Last spring, we set out to explain--coherently and concisely--our understanding of how and why Children's Savings Accounts work, and how, then, CSAs could be valuable solutions to some of our most pressing problems: educational inequity, constrained economic mobility, persistent poverty.
We wanted to pull together the different elements of our research, to better understand the state of scholarship around CSAs today, and to clearly identify the questions still outstanding, to which our research must respond. We wanted to present a more nuanced answer to the question of "what matters, getting kids an account or getting money in that account", than "both." We felt compelled to advance CSAs beyond the realm of nice interventions that no one really opposes, to definitively position them as integral tools for a prosperity agenda. We needed to inform evolving policy conversations about the best delivery systems, financial incentives, and enrollment/engagement policies, with which to cultivate CSA effects.
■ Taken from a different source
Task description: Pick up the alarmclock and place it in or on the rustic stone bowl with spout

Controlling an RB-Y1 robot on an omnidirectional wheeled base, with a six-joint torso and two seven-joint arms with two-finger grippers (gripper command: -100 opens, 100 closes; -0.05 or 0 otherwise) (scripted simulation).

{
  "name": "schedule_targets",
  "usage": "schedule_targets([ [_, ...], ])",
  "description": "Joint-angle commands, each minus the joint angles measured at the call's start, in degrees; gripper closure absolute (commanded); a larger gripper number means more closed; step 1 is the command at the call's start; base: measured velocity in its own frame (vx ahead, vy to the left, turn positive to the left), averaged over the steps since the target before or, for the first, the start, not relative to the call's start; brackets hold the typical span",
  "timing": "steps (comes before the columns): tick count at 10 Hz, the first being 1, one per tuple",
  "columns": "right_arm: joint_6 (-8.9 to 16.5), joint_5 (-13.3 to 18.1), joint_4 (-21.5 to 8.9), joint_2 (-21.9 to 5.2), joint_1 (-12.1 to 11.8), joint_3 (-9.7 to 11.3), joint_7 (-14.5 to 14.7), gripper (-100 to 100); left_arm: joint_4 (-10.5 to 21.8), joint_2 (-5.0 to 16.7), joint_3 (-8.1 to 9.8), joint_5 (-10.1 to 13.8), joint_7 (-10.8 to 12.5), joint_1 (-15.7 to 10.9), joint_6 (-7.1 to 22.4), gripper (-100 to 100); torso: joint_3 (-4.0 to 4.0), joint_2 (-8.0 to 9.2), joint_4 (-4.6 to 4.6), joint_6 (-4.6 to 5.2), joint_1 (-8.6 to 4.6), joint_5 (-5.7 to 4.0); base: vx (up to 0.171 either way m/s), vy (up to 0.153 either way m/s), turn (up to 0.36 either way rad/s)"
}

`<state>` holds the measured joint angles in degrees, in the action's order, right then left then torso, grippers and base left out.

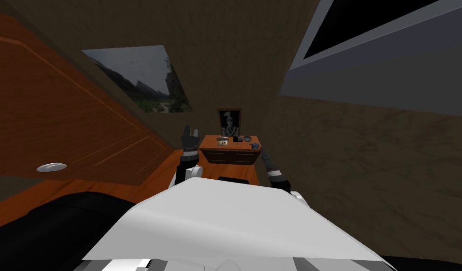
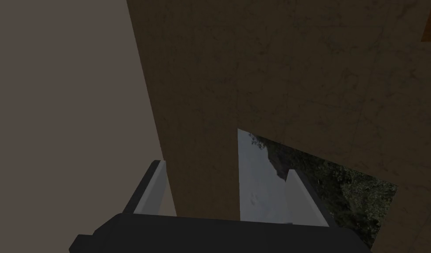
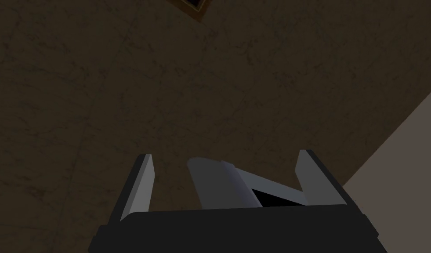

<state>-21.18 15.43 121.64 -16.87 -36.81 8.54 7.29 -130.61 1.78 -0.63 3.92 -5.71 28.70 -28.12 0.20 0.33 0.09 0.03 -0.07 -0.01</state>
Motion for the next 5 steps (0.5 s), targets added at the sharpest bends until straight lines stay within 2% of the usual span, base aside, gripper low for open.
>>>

To respond to these field imperatives, we partnered with CFED to release Redeeming the American Dream: Children's Savings Accounts Build Children's Capacity for Economic Mobility. In our public presentations, policy analyses, and publications since, we have continued to use the framework outlined in that document to organize our discussion of CSAs and their effects. The data are compelling and the implications profound:
CSAs have both asset accumulation and account ownership effects, both significant drivers of children's outcomes, and both reliant on somewhat distinct policy/program features.
Low-income children, in particular, need real dollars in their accounts if they are to use them to catalyze later economic mobility. Leveraging the power of initial assets requires having initial assets, of course, and, for many poor children, this will necessarily require asset transfers, since their families are unlikely to be able to save sizable sums on their own. Assets that they can use to finance the cost of college can prevent students from having to borrow heavily, facilitate better educational decision-making, and provide a critical cushion upon college exit. These are the effects of asset accumulation that many advantaged children accrue just from growing up in households with some financial wealth, and public policy can construct similar advantages for those not born with them.
But, significantly, some of the most potent effects of CSAs do not require very large balances at all to take effect and may, in fact, be triggered even before any real saving occurs. Through the mechanism of Identity-Based Motivation, just having a savings account dedicated for college may shape what children think about themselves, their futures, and their families. Evidence suggests that low-income children may be particularly affected by these increased expectations, making them as much as six times as likely to graduate from college if they have a dedicated education savings account.
Seeing CSAs--and the children whose lives they impact--through the lens of this framework suggests important directions for CSA policy. Because account ownership matters so much, automatic account opening should be used to get every child that critical intervention. Because building real balances counts, transfers have to be part of the political calculus. Because both effects are valid and valuable, CSA outcome measures should attend to this 'double bottom line', asking the right questions to reveal how policy is building balances and expectations.
If you have used the Redeeming the American Dream brief or other AEDI materials related to the CSA framework, how have they been helpful to you? What other tools would you like to see, to help you explain the framework to your constituencies? How has attending to account ownership and asset accumulation effects changed how you think about CSAs?